Eighth-grade teachers reported considerably greater use of calculators in their teaching than fourth-grade teachers did. Teachers of over half of the eighth graders in the 1996 NAEP sample reported that their students used calculators almost every day, and teachers of less than a tenth claimed never or hardly ever to use calculators. Teachers of less than a third of the fourth graders, in contrast, said their students used a calculator in class at least once a week, teachers of only 5% said almost every day, and teachers of more than a quarter said never or hardly ever. Eighth graders enrolled in algebra were reported to use calculators more frequently than those in prealgebra or eighth-grade mathematics, and at both grades 4 and 8 the reported frequency of calculator use increased from 1992 to 1996.

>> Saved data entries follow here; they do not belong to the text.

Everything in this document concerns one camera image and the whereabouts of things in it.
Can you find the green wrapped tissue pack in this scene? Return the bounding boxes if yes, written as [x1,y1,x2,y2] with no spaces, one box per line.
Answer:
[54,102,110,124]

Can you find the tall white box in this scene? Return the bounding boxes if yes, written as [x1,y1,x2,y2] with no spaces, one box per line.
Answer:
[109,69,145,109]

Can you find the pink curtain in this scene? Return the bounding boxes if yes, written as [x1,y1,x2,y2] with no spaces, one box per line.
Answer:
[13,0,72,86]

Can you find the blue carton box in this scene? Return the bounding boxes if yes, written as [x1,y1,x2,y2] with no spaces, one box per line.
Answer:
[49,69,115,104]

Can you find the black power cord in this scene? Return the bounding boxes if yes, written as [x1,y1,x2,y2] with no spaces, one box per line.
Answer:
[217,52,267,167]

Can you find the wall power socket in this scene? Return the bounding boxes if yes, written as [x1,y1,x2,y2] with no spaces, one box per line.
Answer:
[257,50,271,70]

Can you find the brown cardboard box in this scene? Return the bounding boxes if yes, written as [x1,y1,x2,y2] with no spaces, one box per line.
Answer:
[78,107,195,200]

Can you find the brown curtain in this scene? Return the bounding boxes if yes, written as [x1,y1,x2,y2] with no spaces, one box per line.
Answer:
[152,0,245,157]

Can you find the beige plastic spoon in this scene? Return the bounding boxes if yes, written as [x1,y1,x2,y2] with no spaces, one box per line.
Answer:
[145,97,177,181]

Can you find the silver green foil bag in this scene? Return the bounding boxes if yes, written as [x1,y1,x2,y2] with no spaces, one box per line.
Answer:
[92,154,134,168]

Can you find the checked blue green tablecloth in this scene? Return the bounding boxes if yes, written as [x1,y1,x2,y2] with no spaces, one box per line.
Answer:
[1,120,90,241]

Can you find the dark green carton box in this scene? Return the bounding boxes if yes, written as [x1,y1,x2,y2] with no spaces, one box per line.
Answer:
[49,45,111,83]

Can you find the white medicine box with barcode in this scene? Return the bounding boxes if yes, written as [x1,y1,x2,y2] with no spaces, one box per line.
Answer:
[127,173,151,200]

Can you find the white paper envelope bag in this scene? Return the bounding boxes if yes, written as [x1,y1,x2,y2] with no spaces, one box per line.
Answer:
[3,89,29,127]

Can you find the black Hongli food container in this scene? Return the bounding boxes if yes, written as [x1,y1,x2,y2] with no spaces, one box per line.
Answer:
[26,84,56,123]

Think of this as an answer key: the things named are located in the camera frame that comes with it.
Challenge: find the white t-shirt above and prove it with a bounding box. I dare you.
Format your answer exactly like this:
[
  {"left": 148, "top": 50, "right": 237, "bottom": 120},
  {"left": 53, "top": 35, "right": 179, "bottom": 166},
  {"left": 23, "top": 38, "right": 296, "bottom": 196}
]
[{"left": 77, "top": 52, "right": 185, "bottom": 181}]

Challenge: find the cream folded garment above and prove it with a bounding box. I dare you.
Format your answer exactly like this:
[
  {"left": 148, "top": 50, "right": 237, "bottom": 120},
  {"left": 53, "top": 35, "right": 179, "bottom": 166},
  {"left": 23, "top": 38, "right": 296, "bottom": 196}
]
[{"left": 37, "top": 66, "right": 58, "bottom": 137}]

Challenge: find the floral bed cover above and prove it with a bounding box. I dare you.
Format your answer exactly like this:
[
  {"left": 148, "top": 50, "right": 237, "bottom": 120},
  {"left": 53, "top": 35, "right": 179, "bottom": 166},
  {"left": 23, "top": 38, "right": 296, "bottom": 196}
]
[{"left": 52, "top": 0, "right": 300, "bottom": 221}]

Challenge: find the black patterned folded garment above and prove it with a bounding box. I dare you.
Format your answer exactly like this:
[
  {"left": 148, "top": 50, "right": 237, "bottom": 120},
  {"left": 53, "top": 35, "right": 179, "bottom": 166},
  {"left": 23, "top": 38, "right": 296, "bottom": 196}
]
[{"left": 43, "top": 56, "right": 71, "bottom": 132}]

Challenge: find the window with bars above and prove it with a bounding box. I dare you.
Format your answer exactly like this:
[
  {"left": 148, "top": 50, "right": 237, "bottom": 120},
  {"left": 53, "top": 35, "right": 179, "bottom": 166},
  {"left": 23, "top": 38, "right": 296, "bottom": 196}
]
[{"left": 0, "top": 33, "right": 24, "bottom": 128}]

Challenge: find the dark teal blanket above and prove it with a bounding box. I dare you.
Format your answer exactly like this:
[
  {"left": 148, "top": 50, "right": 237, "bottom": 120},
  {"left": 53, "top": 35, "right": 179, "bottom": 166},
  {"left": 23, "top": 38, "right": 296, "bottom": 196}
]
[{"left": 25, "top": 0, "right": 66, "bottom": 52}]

The teachers of about a quarter of the 1996 NAEP sample at both grades 4 and 8 reported that their students worked in small groups or with a partner almost every day, and teachers of more than 90% of the students had them working that way at least once a month. Teachers of about a third of each sample said that at least once a week their students wrote a few sentences about how to solve a mathematics problem, but teachers of another third said their students never or hardly ever wrote up their solutions. Few students at either grade wrote reports or worked on projects more than once a week, and teachers of about two thirds said their students hardly ever did project work. For nearly half of the eighth graders and more than a third of the fourth graders, their teachers reported that almost every day they had students discuss solutions with one another, and teachers of almost all students held such discussions at least once a month. According to these survey data, standards-based efforts to increase attention to realistic mathematics problems may be having some effect:

In 1996, substantial proportions of students from grades 4 and 8 were working and discussing mathematics that reflected real-life situations at least “once or twice a week.” Teachers of 29 percent of fourth-grade students reported that their students did this “almost every day,” while teachers of 45 percent reported that their students did this “once or twice a week.”